Our public challenge of Helena Morrissey

Regular visitors to this blog will be very familiar with the role of Helena Morrissey (CEO of Newton Investment Management, founder of the 30% club, mother of 9 children, champion kick-boxer – I may have made one of those up) in the whole gender diversity in the boardroom debate. Only recently I described her as the doyenne of the movement in the UK, and arguably beyond. So I was interested to read her reaction to the recent announcement that the EC is dropping its plans to introduce legislation to financially punish EU-based companies which don’t meet legislated gender quotas. We’ll put up a blog on this matter when fuller details are made available. We can be sure that Viviane Reding, EC Justice Commissioner, won’t let the matter lie.

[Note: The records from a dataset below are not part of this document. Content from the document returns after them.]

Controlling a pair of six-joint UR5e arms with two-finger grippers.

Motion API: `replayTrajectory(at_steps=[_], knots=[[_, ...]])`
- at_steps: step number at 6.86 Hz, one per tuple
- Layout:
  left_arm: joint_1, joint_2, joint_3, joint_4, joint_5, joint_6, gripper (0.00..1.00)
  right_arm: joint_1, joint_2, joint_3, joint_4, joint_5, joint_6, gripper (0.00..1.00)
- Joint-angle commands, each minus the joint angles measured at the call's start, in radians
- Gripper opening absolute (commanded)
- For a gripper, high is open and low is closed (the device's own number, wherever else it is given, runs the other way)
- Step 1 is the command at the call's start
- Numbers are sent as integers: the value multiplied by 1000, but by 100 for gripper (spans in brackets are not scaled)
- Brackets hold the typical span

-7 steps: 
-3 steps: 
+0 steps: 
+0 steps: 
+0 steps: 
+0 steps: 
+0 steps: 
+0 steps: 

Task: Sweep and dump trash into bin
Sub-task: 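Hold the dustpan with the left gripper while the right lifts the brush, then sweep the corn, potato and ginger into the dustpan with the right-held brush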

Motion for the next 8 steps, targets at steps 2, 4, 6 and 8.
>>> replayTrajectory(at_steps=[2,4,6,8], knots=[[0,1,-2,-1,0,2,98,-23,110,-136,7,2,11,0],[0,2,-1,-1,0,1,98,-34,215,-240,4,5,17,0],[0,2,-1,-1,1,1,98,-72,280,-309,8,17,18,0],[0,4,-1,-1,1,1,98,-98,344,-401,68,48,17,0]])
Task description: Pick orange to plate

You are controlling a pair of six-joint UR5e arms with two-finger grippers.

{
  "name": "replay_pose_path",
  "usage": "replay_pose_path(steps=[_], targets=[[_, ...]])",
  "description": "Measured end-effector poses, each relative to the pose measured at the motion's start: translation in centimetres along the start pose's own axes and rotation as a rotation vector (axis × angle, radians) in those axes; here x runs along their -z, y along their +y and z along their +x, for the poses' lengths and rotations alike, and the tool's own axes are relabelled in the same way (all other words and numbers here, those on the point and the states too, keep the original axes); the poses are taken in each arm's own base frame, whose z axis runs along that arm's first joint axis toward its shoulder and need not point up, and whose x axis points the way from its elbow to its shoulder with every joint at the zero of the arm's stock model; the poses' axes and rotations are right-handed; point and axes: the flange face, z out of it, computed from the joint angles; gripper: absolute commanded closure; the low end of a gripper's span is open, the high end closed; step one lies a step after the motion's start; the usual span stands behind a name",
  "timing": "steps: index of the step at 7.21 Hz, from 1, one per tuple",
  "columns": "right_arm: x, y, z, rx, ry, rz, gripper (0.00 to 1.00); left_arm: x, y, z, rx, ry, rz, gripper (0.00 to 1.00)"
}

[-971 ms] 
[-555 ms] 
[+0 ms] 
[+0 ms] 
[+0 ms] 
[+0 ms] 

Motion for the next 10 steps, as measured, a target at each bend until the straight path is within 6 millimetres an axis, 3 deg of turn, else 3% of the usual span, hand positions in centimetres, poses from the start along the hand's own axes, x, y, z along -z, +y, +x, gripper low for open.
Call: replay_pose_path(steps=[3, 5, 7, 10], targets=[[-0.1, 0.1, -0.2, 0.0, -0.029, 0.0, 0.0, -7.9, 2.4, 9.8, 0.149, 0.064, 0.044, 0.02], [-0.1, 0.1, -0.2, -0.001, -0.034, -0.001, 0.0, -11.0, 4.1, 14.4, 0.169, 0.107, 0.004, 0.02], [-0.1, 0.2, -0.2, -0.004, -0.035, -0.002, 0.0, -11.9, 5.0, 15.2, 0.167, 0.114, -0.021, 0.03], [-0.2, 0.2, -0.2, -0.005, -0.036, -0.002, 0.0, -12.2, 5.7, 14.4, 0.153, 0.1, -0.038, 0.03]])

Helena Morrissey’s reaction to the news:


I was particularly intrigued by the following line:

The threat of a legislated quota has been an unwelcome distraction in recent months…

This is ironic, given that what’s increased the proportion of new FTSE100 directorships going to women more than fourfold in two years, has been the UK government’s continuing threats of legislated quotas, reflecting the 2011 Davies report recommendation of legislated quotas if FTSE100 companies don’t reach 25% female representation on their boards ‘voluntarily’ by 2015. I’m about to email Helena Morrissey’s PA (contact details on the link above) with the following question:

We were interested to read Helena Morrissey’s comments concerning the recent announcement about EU-legislated quotas. We’d like to pose her the following public challenge. If the threat of EU-legislated quotas has been an ‘unwelcome distraction’, how can the threat of UK-legislated quotas not be likewise? Would Helena personally support a suspension of the government’s threat of legislated quotas, and if not, for what reasons? Thank you.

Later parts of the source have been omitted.